Speculative decoding
Speculative decoding accelerates autoregressive generation by drafting multiple tokens cheaply and verifying them in a single forward pass. Pie supports two paths: a runtime-driven n-gram drafter (system speculation) and an arbitrary Speculator you write yourself. Both are off by default; you opt in per Generator. Read this after Constrained generation.

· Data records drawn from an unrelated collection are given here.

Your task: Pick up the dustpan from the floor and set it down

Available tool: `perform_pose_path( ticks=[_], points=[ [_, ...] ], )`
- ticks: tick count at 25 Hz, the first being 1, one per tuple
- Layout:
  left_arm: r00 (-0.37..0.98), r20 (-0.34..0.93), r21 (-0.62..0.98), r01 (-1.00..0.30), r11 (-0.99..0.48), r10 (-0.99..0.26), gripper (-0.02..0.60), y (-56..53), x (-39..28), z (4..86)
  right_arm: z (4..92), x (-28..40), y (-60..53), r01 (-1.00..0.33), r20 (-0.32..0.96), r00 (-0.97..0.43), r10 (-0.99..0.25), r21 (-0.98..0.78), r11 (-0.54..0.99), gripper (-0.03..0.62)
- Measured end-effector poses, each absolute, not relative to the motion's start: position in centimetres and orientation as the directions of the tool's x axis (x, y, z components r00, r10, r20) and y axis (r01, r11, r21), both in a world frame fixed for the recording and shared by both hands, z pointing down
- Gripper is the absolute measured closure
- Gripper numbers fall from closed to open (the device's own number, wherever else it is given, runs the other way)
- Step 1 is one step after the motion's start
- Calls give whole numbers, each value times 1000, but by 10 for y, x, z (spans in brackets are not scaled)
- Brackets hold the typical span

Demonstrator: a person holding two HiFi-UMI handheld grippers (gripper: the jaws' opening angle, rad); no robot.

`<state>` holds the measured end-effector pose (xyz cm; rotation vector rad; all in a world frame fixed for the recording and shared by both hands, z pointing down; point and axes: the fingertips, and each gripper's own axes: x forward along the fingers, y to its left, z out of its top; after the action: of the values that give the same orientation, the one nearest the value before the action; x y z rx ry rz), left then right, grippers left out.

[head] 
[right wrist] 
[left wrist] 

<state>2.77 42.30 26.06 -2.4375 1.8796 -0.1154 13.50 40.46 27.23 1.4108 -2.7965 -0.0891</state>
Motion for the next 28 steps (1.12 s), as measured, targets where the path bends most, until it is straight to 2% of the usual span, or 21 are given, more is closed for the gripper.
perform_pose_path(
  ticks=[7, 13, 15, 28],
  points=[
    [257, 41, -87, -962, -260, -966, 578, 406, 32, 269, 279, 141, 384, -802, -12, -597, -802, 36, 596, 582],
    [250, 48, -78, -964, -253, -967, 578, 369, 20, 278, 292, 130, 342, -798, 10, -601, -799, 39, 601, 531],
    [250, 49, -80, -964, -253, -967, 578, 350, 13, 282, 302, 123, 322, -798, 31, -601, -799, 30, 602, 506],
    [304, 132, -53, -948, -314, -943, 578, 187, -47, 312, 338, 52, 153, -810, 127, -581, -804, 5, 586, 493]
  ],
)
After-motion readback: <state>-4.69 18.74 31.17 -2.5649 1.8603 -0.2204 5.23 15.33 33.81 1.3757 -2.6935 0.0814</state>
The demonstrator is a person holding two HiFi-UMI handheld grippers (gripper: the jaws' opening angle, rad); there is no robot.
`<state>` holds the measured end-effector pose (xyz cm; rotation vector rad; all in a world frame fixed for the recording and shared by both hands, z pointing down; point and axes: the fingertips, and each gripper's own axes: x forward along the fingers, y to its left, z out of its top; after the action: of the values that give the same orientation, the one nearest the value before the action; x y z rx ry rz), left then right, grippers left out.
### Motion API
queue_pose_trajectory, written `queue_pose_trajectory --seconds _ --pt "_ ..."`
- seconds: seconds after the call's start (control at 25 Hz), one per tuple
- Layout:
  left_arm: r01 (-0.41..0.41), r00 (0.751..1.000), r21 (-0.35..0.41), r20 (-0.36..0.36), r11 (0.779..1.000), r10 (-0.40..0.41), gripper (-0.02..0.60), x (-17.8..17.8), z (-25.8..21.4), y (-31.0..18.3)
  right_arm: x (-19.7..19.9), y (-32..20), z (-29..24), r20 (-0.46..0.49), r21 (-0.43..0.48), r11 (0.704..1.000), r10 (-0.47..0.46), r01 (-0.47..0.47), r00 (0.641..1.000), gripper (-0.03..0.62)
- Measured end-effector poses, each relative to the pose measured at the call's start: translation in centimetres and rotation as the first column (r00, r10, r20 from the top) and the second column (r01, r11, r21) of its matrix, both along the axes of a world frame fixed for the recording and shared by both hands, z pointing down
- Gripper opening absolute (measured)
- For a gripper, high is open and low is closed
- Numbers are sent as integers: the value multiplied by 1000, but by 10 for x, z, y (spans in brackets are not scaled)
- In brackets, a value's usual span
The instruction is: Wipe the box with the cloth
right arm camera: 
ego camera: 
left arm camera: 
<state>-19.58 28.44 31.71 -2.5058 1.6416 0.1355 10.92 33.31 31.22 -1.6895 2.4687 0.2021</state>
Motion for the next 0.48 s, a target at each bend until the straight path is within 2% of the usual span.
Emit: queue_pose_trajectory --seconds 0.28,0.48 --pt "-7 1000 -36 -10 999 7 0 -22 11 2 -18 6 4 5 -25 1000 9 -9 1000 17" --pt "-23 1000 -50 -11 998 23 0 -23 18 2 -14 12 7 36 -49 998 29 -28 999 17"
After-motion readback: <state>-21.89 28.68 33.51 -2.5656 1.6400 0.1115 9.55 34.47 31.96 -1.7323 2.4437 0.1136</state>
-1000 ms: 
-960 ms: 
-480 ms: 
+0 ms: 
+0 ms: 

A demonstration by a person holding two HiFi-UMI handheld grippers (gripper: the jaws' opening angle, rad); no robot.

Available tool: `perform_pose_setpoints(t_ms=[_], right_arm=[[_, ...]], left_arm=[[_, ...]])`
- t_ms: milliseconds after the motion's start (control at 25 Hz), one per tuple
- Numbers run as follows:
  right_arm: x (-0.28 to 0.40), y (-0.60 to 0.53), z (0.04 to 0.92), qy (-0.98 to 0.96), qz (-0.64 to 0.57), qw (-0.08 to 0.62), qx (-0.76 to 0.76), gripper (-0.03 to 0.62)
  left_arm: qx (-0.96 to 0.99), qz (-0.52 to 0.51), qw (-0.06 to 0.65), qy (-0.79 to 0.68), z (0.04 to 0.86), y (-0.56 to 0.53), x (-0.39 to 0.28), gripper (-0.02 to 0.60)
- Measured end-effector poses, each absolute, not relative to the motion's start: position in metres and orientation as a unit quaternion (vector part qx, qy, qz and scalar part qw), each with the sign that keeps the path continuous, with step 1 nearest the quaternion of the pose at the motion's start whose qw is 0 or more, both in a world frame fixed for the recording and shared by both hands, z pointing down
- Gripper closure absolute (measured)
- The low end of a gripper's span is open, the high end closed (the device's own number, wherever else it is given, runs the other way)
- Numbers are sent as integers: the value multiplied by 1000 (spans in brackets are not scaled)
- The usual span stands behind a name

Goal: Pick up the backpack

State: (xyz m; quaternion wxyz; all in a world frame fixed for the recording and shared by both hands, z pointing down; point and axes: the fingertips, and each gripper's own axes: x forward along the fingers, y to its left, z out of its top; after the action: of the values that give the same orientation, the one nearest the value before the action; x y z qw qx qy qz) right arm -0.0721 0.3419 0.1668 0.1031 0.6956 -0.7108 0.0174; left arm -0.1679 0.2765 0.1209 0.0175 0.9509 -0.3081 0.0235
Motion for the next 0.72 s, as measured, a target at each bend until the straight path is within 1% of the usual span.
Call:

The dummy driver samples a fresh random token for every slot, including the verifier's, so every draft is rejected and the loop runs in 1-token-per-step fallback — no speedup is observable.
System speculation
Off by default. Opt in with system_speculation() (Rust) or the system_speculation / systemSpeculation flag on generate(...). The runtime then drives drafts using its built-in n-gram drafter. Each g.next()? step (Rust) or async-for iteration (Python / JS) may return multiple accepted tokens.
- Rust
- Python
- JavaScript
let text = ctx
.generate(sampler)
.system_speculation()
.max_tokens(256)
.collect_text()
.await?;
text = await ctx.generate(
sampler,
max_tokens=256,
system_speculation=True,
).collect_text()
const text = await ctx.generate(
sampler,
{ maxTokens: 256, systemSpeculation: true },
).collectText();
The system speculator is a runtime-managed n-gram drafter. It looks at the recent context, finds repeated patterns, and proposes the next few tokens from those patterns. Acceptance is high on workloads with repeated structure (code, tables, structured output) and lower on free-form prose.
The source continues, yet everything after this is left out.